- [What this task involves]:
From start to end, write out the following data exactly, apart from its images.

_____

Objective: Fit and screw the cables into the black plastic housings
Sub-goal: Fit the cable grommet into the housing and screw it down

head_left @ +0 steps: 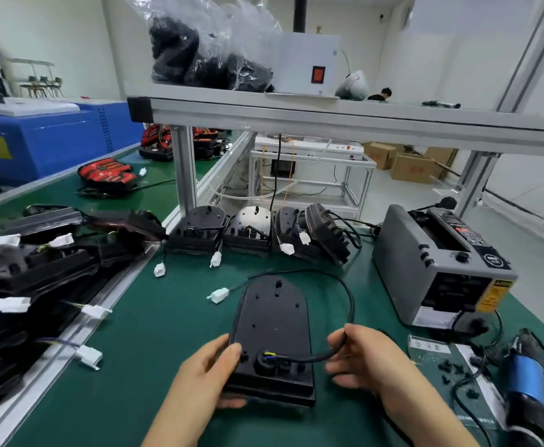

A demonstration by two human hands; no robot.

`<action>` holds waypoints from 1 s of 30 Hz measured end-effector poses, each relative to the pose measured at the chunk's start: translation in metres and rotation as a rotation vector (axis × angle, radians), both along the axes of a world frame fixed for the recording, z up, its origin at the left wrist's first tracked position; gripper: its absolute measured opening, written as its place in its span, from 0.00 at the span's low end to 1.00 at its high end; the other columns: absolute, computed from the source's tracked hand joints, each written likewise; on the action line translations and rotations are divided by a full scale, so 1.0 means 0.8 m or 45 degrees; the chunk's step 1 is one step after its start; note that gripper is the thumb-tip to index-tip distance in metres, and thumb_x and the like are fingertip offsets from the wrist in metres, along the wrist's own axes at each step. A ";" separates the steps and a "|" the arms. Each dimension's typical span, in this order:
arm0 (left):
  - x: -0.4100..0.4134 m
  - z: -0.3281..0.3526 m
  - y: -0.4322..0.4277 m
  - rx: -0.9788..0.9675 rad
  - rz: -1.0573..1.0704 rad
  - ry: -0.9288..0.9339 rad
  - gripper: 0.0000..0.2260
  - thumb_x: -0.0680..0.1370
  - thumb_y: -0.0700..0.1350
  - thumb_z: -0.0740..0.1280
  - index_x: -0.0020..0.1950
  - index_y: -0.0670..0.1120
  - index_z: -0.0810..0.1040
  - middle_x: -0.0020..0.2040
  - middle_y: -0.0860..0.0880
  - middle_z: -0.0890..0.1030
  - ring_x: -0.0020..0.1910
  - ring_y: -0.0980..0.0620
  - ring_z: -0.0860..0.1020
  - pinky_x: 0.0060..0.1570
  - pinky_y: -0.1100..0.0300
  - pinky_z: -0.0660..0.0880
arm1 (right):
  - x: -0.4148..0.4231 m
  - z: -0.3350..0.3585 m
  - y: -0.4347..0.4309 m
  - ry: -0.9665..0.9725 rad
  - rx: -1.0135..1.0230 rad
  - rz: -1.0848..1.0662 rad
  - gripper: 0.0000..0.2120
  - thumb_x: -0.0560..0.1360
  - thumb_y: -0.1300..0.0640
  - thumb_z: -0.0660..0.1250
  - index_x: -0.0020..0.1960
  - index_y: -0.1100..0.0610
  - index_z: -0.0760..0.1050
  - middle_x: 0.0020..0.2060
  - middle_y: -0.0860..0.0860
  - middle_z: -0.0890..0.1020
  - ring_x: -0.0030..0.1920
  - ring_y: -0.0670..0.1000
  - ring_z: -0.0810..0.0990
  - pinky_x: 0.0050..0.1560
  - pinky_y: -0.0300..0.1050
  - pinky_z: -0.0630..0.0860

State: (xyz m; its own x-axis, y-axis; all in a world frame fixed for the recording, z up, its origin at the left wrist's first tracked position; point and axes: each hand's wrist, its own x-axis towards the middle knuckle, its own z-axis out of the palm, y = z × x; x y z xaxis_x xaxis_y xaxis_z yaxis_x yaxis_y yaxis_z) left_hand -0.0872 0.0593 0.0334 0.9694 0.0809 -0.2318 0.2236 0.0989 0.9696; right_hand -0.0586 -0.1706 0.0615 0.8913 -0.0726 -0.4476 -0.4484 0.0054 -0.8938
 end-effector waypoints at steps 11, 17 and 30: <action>-0.027 0.003 -0.003 1.077 -0.175 -0.091 0.15 0.77 0.64 0.51 0.63 0.65 0.62 0.45 0.57 0.78 0.40 0.55 0.80 0.43 0.60 0.74 | -0.012 -0.016 -0.005 0.028 -0.585 0.288 0.17 0.81 0.50 0.55 0.42 0.60 0.70 0.23 0.52 0.77 0.24 0.53 0.79 0.23 0.38 0.72; -0.027 0.006 -0.004 1.393 -0.197 -0.240 0.19 0.79 0.62 0.44 0.69 0.64 0.56 0.49 0.55 0.73 0.55 0.52 0.72 0.50 0.58 0.70 | -0.029 -0.025 -0.008 0.024 -0.530 0.252 0.16 0.81 0.51 0.56 0.42 0.61 0.72 0.23 0.53 0.77 0.24 0.53 0.78 0.23 0.39 0.73; -0.026 0.014 -0.027 0.956 -0.169 -0.794 0.10 0.77 0.57 0.63 0.57 0.61 0.78 0.53 0.63 0.72 0.57 0.60 0.71 0.50 0.71 0.66 | -0.041 -0.025 -0.011 -0.041 -0.660 0.237 0.18 0.80 0.48 0.58 0.41 0.61 0.73 0.23 0.51 0.77 0.25 0.53 0.80 0.26 0.42 0.76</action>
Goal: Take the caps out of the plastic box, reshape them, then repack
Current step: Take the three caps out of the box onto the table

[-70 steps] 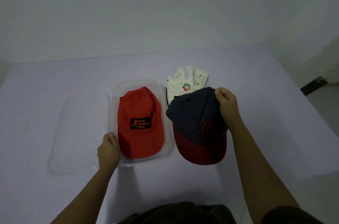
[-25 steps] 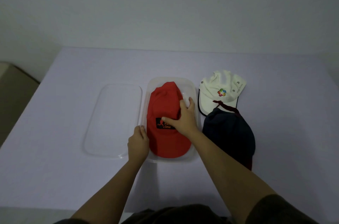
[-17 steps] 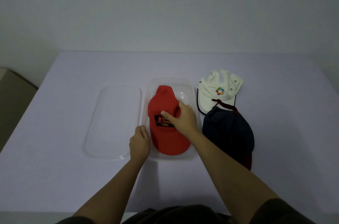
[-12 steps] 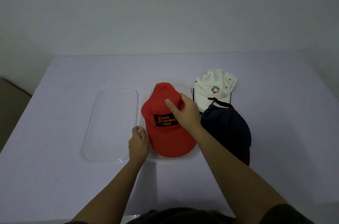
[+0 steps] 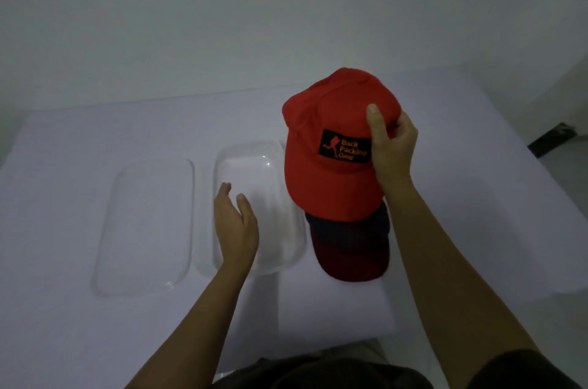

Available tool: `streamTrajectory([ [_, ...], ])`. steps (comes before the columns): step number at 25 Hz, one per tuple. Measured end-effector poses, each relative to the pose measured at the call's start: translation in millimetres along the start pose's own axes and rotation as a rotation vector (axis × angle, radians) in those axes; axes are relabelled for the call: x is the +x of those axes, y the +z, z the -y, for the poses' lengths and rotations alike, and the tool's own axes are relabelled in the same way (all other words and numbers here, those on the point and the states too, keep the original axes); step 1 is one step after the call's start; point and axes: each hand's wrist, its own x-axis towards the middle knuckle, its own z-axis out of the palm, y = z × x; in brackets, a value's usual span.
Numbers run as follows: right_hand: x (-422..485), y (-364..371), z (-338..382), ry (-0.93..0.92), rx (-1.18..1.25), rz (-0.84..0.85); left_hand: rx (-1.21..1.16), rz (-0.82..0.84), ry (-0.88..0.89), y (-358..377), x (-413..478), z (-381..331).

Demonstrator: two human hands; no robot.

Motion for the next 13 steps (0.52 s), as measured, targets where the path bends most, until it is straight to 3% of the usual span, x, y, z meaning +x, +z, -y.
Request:
streamTrajectory([
  [6,56.8,-118.4,-27.0,0.035,-0.132,-0.09,0.01,0.342,0.244,100.7,-63.3,-41.6],
  [9,86.2,-166.4,-54.4,0.086,-0.215,-0.039,0.265,0.459,0.318,151.2,-78.0,-47.8],
  [13,111.0,-198.9,-103.4,0.183,-0.284,0.098,0.666,0.472,0.401,182.7,-82.1,-31.0],
])
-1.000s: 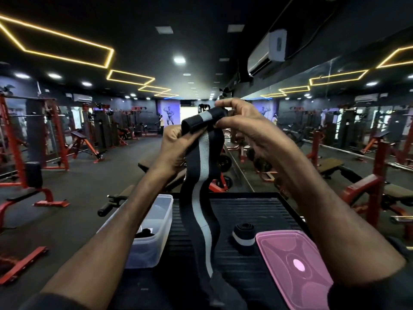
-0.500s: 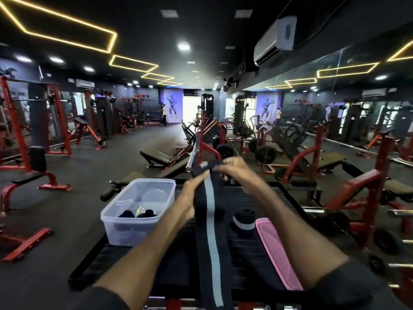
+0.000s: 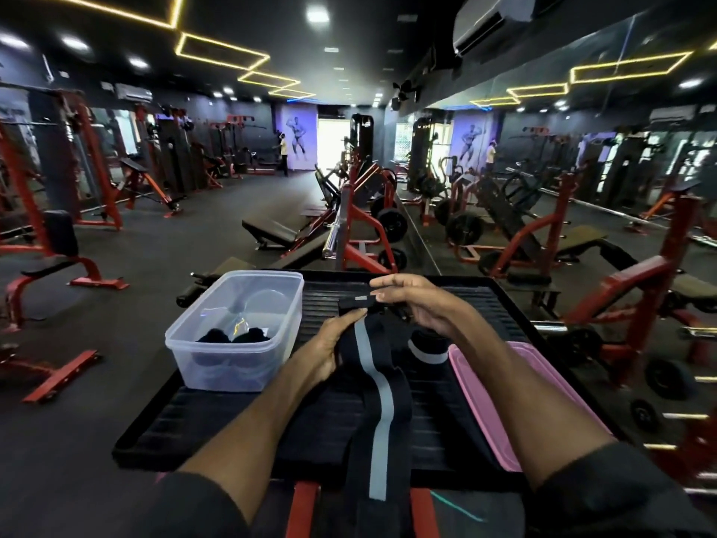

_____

- [The answer]:
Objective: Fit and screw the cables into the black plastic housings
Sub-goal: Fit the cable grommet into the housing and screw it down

head_left @ +0 steps: 

A demonstration by two human hands; no robot.

`<action>` holds waypoints from 1 s of 30 Hz measured end-effector poses, each relative to the pose measured at the chunk's start: translation in metres and rotation as a rotation vector (axis × angle, radians), both along the axes of a world frame fixed for the recording, z up, its origin at the left wrist's first tracked position; gripper: its absolute measured opening, written as its place in its span, from 0.00 at the span's low end to 1.00 at its high end; the other columns: absolute, computed from the source's tracked hand joints, each written likewise; on the action line translations and rotations are divided by a full scale, so 1.0 means 0.8 m or 45 degrees; the chunk's step 1 is one step after its start; note that gripper is the thumb-tip to index-tip distance in metres, and thumb_x and the like are fingertip offsets from the wrist in metres, along the wrist's own axes at each step. A ";" separates the steps and a "|" the arms. Each dimension's typical span, in this order:
arm0 (left):
  - x: -0.4100..0.4134 m
  - z: -0.3281..0.3526 m
  - y: -0.4322..0.4277 m
  - rx: -0.9788..0.9675 rad
  - rz: -1.0573..1.0704 rad
  - ry: -0.9288..0.9339 rad
  - gripper: 0.0000..0.2260
  - thumb_x: -0.0680..0.1370
  - thumb_y: -0.0700..0.1350
  - thumb_z: -0.0740..0.1280
  - index_x: -0.0020..0.1950
  - index_y: -0.0670..0.1120
  - index_z: -0.0810..0.1040
  - middle_x: -0.0020..0.2040
  - middle_y: -0.0860..0.0880
  - middle_z: -0.0890..0.1030
  - ring_x: -0.0020..0.1910
  - ring_y: -0.0980..0.0620
  - ring_z: -0.0860..0.1020
  - pinky_x: 0.0060..0.1570
  - pinky_y: -0.1100..0.0300
  - pinky_z: -0.0660..0.0880
arm1 (right):
  - x: -0.4148..0.4231 m
  - z: -0.3350..0.3585 m
  - y: -0.4347..0.4309 m
  - ry: -0.9665..0.9725 rad
  - rx: -1.0135..1.0230 rad
  - rz: -1.0848..1.0662 rad
  - gripper: 0.0000..0.2120
  - thumb_x: -0.0560..0.1360
  - thumb_y: -0.1300..0.0640
  - thumb_z: -0.0660..0.1250
  - index_x: -0.0020..0.1960
  - index_y: -0.1100..0.0610
  - index_z: -0.0760..0.1050
  - middle_x: 0.0020..0.2060
  - middle_y: -0.0860..0.0860
  - middle_z: -0.0890..0.1020
  - ring_x: -0.0030..0.1920
  - ring_y: -0.0670..0.1000
  - ring_z: -0.0810..0.0990
  - pinky_x: 0.0050..0.1560
  - pinky_y: -0.0300..0.1050
  - pinky_z: -0.0630..0.0860

State: (xyz m; its own x-axis, y-axis; all in a world frame fixed for the recording, z up, its origin at the left wrist's first tracked position; point and axes: each hand's wrist, its own x-axis towards the middle knuckle, its own z-axis out of the palm, y = z × x; x y z xaxis_x xaxis_y xaxis_z yaxis_x yaxis_y yaxis_z) left_hand -0.0872 0.0593 0.0334 0.9694 0.0809 -0.2318 0.2236 0.0989 0.9696; right_hand -0.0586 -0.1706 0.0615 0.8913 -0.0726 -0.4476 -0.4484 0.0054 -0.8938
 end-effector waypoints at steps 11, 17 and 30: <action>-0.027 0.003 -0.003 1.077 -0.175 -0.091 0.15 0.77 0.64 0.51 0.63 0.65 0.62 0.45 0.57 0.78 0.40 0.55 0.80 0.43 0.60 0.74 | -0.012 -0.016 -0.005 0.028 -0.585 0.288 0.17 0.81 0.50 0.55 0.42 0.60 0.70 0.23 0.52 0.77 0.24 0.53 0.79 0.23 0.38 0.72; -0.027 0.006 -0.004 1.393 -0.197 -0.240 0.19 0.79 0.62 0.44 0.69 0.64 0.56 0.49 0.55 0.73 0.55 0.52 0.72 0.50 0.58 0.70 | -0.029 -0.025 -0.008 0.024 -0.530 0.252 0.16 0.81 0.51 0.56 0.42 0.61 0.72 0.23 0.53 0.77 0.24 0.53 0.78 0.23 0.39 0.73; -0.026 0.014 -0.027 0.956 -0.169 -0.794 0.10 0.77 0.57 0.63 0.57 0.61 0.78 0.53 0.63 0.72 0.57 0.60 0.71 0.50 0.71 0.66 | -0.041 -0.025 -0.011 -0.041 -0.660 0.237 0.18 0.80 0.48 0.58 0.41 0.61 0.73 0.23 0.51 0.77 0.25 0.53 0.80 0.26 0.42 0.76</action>
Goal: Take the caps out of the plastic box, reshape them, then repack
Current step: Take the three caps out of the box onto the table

[-70 steps] 
[-25 steps] 
[-17 steps] 
[-12 steps] 
[+0 steps] 

Available tool: `streamTrajectory([ [_, ...], ])`. steps (comes before the columns): step number at 25 Hz, one per tuple. Measured end-effector poses, each relative to the pose measured at the call's start: translation in millimetres along the start pose's own axes and rotation as a rotation vector (axis × angle, radians) in those axes; axes are relabelled for the call: x is the +x of those axes, y the +z, z the -y, for the poses' lengths and rotations alike, and the tool's own axes are relabelled in the same way (all other words and numbers here, those on the point and the states too, keep the original axes); step 1 is one step after the call's start; point and axes: each hand's wrist, its own x-axis towards the middle knuckle, its own z-axis out of the palm, y = z × x; in brackets, a value's usual span.
Numbers run as follows: right_hand: x (-422..485), y (-364..371), z (-338..382), ry (-0.93..0.92), rx (-1.18..1.25), rz (-0.84..0.85); left_hand: rx (-1.21..1.16), rz (-0.82..0.84), ry (-0.88..0.89), y (-358..377), x (-413..478), z (-381..331).

Demonstrator: two human hands; no robot.

Motion for the next 13 steps (0.52 s), as measured, targets where the path bends most, until it is straight to 3% of the usual span, x, y, z meaning +x, +z, -y.
Request:
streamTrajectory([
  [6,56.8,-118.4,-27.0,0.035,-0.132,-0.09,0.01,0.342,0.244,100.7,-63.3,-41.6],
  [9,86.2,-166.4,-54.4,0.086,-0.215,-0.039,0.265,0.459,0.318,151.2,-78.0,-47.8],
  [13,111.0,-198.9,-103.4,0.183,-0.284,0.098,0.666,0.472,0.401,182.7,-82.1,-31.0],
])
-1.000s: 
-0.500s: 
+0.000s: 

A complete answer has now been given to the exercise.